# Maple? Red? Something else?



## Alchymist (Jan 2, 2011)

Tree in the yard with branches getting ever closer to the house roof, but right next to the highway. (By right next, I mean 2-3 feed from the pavement edge). So I won't be able to drop it, have to have a tree company do it. 

Anyway, best ID i can come up with from the leaf is possibly red maple, or swamp maple, but none of the maple leaf illustrations quite match.

Anyone say for sure?


----------



## cabinetman (Jul 5, 2007)

Looks like Sugar Maple.


















.


----------



## Brian T. (Dec 19, 2012)

Best fit for leaf shape is Red Maple (_Acer rubrum_), aka Swamp Maple.
The leaf in my text could have been drawn from your pic.
Thank goodness all the maples have such distinctly different leaves.
The points of the leaf are much more drawn out/elongated in _A. saccharum_.

Farrar: Trees In Canada


----------



## cabinetman (Jul 5, 2007)

I found a Sugar Maple leaf on the web, and it looks pretty darn close to the OP's pic.

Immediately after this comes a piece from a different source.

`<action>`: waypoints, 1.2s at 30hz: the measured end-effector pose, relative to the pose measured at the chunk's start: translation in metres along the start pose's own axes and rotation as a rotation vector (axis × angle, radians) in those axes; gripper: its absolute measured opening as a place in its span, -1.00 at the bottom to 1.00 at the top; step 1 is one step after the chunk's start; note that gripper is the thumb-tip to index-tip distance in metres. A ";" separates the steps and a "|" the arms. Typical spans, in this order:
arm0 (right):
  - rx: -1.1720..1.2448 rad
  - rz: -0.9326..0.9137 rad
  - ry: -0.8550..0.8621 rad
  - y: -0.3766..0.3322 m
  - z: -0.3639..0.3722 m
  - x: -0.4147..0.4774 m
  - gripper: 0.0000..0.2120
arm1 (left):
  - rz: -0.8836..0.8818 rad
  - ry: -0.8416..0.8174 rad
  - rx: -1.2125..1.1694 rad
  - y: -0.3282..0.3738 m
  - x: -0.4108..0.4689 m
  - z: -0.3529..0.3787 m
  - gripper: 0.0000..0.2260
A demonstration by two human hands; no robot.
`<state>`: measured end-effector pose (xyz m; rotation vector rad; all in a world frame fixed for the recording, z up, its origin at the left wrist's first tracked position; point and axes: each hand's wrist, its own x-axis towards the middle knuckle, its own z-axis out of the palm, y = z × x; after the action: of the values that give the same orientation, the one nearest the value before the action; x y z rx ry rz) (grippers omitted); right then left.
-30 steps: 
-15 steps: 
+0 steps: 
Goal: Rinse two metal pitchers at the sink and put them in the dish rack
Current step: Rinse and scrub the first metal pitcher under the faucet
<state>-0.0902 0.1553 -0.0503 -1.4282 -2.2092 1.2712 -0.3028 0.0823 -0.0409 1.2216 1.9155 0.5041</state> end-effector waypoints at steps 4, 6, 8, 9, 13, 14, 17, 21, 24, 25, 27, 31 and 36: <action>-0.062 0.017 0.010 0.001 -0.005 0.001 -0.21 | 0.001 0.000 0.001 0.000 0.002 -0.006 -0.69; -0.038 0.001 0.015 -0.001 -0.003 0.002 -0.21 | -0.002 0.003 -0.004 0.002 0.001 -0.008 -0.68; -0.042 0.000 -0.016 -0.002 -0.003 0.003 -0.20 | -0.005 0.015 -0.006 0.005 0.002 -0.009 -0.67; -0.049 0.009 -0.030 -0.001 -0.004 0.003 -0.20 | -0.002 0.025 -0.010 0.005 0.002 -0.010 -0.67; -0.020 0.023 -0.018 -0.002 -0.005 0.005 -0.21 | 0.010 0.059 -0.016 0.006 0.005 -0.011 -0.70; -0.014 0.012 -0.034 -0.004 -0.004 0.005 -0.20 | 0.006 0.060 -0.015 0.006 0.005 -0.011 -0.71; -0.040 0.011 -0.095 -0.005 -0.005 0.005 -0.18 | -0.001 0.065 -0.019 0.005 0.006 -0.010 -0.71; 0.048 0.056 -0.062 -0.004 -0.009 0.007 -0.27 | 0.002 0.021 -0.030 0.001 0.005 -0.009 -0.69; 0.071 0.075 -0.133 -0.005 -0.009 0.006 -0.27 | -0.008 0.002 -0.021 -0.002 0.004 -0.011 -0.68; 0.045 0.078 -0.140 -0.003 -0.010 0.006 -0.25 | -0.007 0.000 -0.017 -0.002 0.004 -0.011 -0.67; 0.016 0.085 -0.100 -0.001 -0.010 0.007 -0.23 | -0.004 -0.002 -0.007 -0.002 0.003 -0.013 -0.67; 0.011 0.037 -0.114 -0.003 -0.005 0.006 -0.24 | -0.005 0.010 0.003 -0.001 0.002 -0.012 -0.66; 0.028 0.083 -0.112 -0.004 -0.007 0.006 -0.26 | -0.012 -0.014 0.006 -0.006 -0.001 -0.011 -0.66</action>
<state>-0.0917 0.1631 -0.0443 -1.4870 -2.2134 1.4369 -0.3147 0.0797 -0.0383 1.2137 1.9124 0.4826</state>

I can't tell tell them apart.
































​


----------



## Brian T. (Dec 19, 2012)

It's like people = individual differences. The usual method is to identify all sorts of flowering plants by their flowers, aka plant taxonomy.
Sorry, Cabinetman but I can't buy those leaves as sugar maple. Somebody goofed.
On sugar maple, the lowermost left and right points _should_ be much more extended, just as you see on the flag of Canada.


----------



## qbilder (Dec 19, 2010)

100% red maple. Red maple has 3 dominant lobes where sugar has 5. The leaf shown is without a doubt from a red maple.


----------



## qbilder (Dec 19, 2010)

cabinetman said:


> I found a Sugar Maple leaf on the web, and it looks pretty darn close to the OP's pic. I can't tell tell them apart.


Why do those two pictures look so different? They are the same exact picture, only one has had the color tampered with.


----------



## frankp (Oct 29, 2007)

I would say either red or sugar, depending upon the age of the tree and how new that leaf is. I agree a sugar should have more pronounced bottom lobes, but I have seen both on a known sugar maple. 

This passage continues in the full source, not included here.